There were many things they couldn’t understand, but their bright minds were quick to learn. Our ornithologists were out for specimens, and Hamlin had given a few native boys their first lessons with a shotgun, half an hour’s target practice on the rare birds flying about. Then he had casually handed guns to the boys and told them to go to it.

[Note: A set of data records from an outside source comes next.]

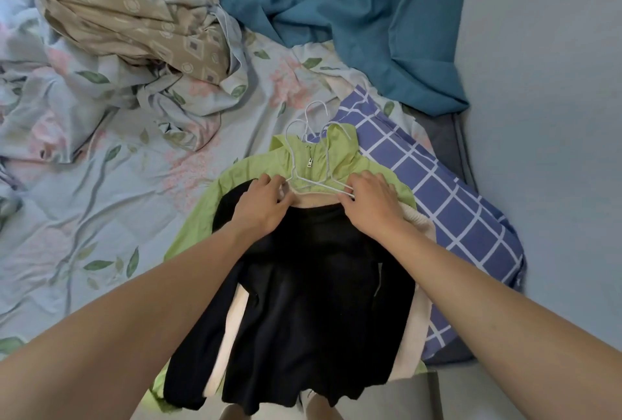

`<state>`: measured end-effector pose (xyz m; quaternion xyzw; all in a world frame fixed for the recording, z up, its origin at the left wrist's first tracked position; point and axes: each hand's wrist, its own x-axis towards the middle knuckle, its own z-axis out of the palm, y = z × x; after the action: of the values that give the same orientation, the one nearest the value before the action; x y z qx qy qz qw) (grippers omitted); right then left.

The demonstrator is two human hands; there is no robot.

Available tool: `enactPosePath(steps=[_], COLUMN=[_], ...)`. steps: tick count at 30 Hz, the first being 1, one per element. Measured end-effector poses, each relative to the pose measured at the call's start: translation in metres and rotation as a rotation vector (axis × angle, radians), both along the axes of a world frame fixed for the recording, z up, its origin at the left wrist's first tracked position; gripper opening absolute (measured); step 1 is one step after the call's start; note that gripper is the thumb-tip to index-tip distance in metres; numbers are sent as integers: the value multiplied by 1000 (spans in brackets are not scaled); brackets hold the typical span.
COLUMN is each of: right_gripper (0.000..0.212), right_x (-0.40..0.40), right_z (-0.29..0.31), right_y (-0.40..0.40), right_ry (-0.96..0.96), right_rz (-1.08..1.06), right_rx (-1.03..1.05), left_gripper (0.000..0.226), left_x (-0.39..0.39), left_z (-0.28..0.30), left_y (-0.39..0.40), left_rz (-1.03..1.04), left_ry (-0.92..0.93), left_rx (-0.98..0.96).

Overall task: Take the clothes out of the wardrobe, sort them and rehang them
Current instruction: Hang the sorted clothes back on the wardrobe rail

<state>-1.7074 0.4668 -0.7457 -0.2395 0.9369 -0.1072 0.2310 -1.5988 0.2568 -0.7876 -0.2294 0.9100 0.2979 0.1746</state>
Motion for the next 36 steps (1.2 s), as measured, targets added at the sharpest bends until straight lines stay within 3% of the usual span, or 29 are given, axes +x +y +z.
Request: enactPosePath(steps=[5, 19, 24, 27, 36], right_gripper=[21, 31, 29, 30, 38], right_x=[26, 151, 174, 183, 237], right_z=[45, 282, 364, 403, 467], right_y=[0, -23, -59, -72, -107], right_ry=[-15, 4, 80, 66, -14], right_rz=[2, -35, 103, 200, 569], right_rx=[-58, -131, -195, -251, -404], left_gripper=[23, 28, 36, 24, 15], left_x=[24, 144, 191, 220, 338], left_z=[36, 279, 361, 404, 480], left_y=[-3, -17, -29, -30, -5], left_rz=[-3, -28, 109, 167, 507], left_ry=[159, 378, 454, 513, 545], left_rx=[47, 110, 33, -23, -253])
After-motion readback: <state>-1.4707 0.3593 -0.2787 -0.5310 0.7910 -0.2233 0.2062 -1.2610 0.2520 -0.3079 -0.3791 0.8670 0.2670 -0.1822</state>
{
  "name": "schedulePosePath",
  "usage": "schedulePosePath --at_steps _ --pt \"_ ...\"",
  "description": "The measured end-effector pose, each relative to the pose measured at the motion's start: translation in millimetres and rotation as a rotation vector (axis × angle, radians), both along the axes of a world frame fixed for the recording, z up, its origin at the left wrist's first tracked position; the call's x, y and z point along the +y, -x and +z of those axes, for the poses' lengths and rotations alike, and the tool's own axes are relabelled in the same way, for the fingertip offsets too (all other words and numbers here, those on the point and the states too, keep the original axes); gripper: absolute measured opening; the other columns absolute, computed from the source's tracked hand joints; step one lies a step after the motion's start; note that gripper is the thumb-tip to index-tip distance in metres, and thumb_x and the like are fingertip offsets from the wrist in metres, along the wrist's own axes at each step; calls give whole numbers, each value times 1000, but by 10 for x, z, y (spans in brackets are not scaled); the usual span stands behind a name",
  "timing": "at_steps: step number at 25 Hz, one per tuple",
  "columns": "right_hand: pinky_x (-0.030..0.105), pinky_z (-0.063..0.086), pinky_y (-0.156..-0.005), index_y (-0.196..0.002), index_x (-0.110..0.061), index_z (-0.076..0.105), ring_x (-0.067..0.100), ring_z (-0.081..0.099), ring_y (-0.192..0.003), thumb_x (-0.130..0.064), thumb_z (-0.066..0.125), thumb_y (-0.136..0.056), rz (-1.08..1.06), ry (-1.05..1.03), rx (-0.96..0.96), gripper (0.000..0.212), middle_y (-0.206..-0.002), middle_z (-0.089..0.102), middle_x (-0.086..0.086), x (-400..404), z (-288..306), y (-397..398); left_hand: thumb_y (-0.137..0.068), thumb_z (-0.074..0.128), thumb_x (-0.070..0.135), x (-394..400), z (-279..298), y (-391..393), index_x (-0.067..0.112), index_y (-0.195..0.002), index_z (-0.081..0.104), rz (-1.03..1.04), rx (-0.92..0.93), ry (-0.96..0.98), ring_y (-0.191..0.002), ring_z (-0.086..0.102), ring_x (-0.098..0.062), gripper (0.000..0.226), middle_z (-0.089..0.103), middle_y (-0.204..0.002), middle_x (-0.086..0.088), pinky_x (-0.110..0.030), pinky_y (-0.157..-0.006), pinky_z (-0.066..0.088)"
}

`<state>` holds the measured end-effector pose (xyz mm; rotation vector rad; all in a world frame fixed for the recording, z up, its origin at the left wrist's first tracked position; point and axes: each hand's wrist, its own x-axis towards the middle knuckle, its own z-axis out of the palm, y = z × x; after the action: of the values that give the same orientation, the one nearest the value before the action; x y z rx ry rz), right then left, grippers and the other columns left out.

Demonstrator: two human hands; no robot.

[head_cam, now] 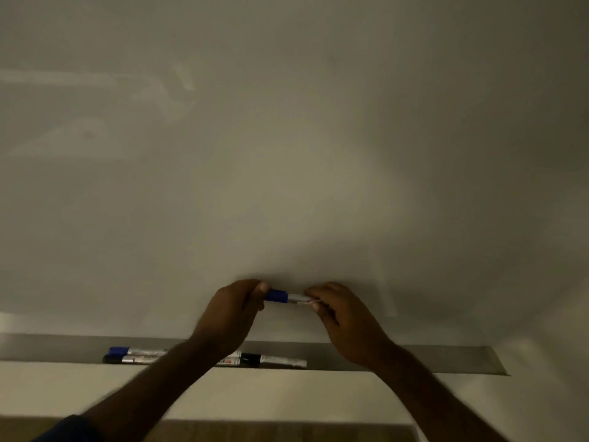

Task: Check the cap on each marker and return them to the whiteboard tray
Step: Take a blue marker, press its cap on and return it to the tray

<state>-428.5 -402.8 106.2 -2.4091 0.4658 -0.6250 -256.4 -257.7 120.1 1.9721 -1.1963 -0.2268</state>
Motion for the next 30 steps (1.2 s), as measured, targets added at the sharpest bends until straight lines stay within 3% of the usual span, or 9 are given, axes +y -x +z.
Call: schedulePosePath --at_steps 4,8,12,18,22,30 --pt "36 49 -88 -115 -13 60 21 58 -99 -17 56 -93 -103 -13 83 22 -110 63 8 22 -479 46 -90 58 26 232 -592 -214 28 -91 69 57 -168 -187 -69 55 -2 11 63 -81 14 -14 -62 39" --pt "38 48 -90 -116 -15 60 23 57 -103 -19 50 -96 -164 41 228 22 -113 63 7 85 -825 48 -90 55 29 315 -1024 -278 31 -100 67 -33 -314 -441 -83 45 -4 16 59 -95 8 -18 -68 36" --pt "38 45 -91 -117 -19 61 24 55 -107 -19 49 -96 -179 101 344 25 -116 64 4 163 -1003 -35 -90 52 23 265 -1203 -223 30 -103 65 -131 -466 -546 -91 44 -12 20 56 -103 4 -24 -71 35" --pt "35 40 -86 -112 -28 62 22 54 -101 -16 52 -91 -193 224 515 26 -109 65 -1 221 -1126 -105 -92 50 24 140 -1331 -166 25 -106 64 -135 -483 -560 -100 46 -17 20 55 -108 1 -28 -82 39" --pt "34 39 -90 -112 -28 63 21 55 -103 -13 56 -88 -192 162 494 29 -110 66 -3 227 -1158 -166 -92 50 21 106 -1369 -178 24 -107 64 -175 -525 -580 -103 46 -17 20 56 -109 1 -30 -89 39" --pt "30 38 -84 -101 -25 68 22 58 -95 -7 55 -85 -106 71 488 28 -100 68 -2 269 -1220 -282 -92 51 23 204 -1394 -329 27 -111 62 -261 -508 -555 -99 44 -16 22 56 -110 1 -31 -84 32"
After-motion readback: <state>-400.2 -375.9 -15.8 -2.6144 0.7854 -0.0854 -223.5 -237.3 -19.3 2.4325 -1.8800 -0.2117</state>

They came back loaded with feathery game. What was still more wonderful was that nobody had shot himself in the foot.
So I sat down at my typewriter to write a report, something that couldn’t be done in sociable Kungava Bay. The boat was swarming. Native heroes and their women had gone into about everything on board, and were helping themselves rather freely. It was neither politic nor polite to offend these charming people by telling them to go home and stay there until they were invited. As a counter-attraction I had set the phonograph up in the bow and ordered little Ga’a to keep the needle going till it wore out. The ghost-music attracted part of the crowd part of the time, but they always came back to me. The phonograph was all right as a miracle, but what really puzzled and charmed them was my portable typewriter.